Assigned task: Look through the listing and report every line that has "Here" in it.

Record excerpts:
▶
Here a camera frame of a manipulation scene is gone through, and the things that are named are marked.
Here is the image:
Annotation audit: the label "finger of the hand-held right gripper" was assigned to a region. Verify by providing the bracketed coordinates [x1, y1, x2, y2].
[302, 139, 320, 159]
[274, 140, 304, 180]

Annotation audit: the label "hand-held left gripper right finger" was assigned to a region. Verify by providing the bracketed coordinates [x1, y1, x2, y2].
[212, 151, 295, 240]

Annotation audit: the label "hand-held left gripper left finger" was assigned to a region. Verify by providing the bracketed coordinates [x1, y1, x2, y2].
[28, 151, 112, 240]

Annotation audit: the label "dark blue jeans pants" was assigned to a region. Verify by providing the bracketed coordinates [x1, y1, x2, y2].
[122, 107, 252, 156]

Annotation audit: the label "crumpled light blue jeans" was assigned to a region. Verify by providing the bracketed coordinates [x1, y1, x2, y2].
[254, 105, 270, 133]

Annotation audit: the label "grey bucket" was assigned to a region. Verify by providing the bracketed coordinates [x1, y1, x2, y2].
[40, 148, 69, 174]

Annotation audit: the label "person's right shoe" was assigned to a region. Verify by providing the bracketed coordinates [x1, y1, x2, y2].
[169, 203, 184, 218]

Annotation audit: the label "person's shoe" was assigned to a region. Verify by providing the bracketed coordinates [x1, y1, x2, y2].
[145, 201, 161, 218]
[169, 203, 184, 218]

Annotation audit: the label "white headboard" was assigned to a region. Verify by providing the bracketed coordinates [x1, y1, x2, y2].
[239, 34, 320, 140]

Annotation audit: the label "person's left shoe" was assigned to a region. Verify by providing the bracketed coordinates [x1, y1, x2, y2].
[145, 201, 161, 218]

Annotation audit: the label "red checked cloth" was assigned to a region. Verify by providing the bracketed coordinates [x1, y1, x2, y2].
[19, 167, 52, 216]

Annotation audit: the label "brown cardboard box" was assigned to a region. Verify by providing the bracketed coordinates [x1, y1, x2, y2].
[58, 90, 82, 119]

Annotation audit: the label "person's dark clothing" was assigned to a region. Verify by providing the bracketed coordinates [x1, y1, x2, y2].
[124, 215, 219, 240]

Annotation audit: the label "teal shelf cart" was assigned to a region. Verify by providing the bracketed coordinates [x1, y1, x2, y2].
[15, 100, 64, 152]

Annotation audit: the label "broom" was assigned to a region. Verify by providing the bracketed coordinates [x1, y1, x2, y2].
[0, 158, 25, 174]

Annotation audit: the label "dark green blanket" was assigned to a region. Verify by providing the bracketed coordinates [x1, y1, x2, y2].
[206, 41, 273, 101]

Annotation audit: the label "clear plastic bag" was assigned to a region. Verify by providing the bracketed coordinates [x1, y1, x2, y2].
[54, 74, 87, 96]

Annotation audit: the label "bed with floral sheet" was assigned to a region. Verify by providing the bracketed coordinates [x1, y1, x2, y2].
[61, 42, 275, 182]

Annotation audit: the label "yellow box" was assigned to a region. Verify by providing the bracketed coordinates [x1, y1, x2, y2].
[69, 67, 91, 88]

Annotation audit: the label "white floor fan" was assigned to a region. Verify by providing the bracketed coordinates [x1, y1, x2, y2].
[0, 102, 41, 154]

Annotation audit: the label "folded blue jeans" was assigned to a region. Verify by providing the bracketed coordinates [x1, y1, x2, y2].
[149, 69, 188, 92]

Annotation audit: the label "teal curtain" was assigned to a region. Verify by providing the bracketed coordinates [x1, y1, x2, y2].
◀
Finished exercise:
Here a camera frame of a manipulation scene is gone through, and the things that are named are marked.
Here is the image:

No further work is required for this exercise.